- journal_title:The Canadian Mineralogist
- Contributor:Yann Lahaye ; Sarah-Jane Barnes ; Louise R. Frick ; David D. Lambert
- Publisher:Mineralogical Association of Canada
- Date:2001-
- Format:text/html
- Language:en
- Identifier:10.2113/gscanmin.39.2.473
- journal_abbrev:Can Mineral
- issn:0008-4476
- volume:39
- issue:2
- firstpage:473
- section:PART 2: ORE-FORMING PROCESSES IN DYNAMIC MAGAMATIC SYSTEMS
We have investigated the Re–Os isotope geochemistry of 2.7-Ga metakomatiitic flows and associated Ni–Cu sulfide deposits from Alexo, Texmont and Hart in the Abitibi greenstone belt of Ontario in order to refine the thermal erosion model and evaluate the superimposed effects of metamorphism and hydrothermal alteration on ore environments and non-ore environments. Although the geochemical characteristics of these komatiites have led to the belief that these lavas were uncontaminated, radiogenic Os isotopic compositions (γOs = +20.2 and +33.2) obtained from well-preserved komatiites and olivine separates suggest that the Alexo flow has been contaminated by crust-derived material. These data are compatible with the trace-element enrichment observed in melt inclusions trapped within olivine. Redistribution of Os and Re did occur at least at the mineral scale and most likely during the Grenville orogeny. Hydrothermal fluids were channeled along the contact between the komatiites and their basement, and were responsible for the remobilization of Re or Os (or both) within the sulfides at Alexo and Hart. Matrix and disseminated sulfides from Texmont are located within the pile of cumulates and seem to have escaped this localized alteration.
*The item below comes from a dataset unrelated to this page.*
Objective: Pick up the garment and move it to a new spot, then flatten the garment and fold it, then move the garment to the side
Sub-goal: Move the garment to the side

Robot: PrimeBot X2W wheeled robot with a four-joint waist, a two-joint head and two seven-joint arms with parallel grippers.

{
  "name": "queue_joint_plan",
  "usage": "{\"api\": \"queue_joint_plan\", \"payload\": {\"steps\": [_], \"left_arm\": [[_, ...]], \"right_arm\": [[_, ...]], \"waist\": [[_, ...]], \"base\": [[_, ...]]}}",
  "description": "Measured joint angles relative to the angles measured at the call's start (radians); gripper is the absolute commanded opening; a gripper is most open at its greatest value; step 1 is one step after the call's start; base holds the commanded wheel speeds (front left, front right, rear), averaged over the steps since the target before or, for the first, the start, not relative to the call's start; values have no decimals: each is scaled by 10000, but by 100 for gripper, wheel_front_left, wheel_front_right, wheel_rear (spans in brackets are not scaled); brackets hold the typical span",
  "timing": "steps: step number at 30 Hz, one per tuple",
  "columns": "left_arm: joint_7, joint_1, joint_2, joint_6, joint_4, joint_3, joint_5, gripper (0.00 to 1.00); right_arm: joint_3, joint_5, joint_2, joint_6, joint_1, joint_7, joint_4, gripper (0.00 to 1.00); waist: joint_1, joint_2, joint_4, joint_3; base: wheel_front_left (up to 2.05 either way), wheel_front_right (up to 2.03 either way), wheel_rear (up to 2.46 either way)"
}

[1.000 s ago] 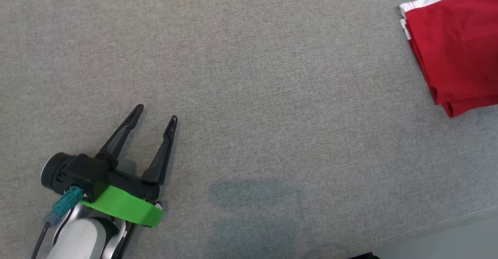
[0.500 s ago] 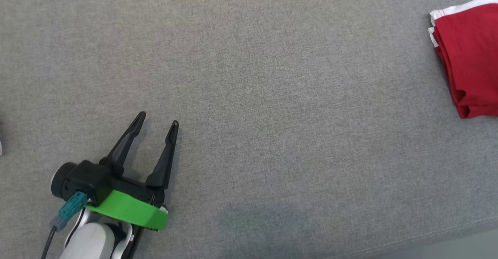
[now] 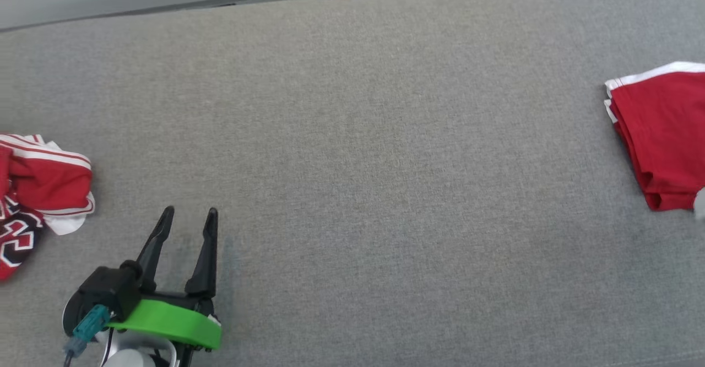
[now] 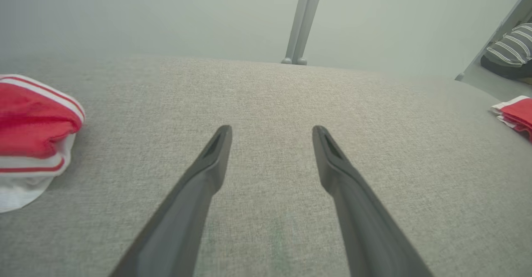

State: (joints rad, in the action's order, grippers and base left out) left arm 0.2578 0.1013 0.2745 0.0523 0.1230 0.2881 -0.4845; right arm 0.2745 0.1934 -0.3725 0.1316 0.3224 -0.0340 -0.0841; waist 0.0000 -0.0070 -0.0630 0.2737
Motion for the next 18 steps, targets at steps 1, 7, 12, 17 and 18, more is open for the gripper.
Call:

Although the Abitibi sulfides have experienced various degrees of metamorphism (from prehnite–pumpellyite to low amphibolite facies), the initial Re–Os isotopic composition of the flows appears to have been preserved at the whole-rock scale. Re–Os isotopic heterogeneity of the Abitibi sulfides is best explained by variable R-factor of the sulfides. Re and Os concentrations and Os isotopic heterogeneity of the Abitibi sulfides are consistent with the current model of nickel sulfide formation, which implies that the assimilation of sulfidic sedimentary rocks was the trigger for sulfide saturation.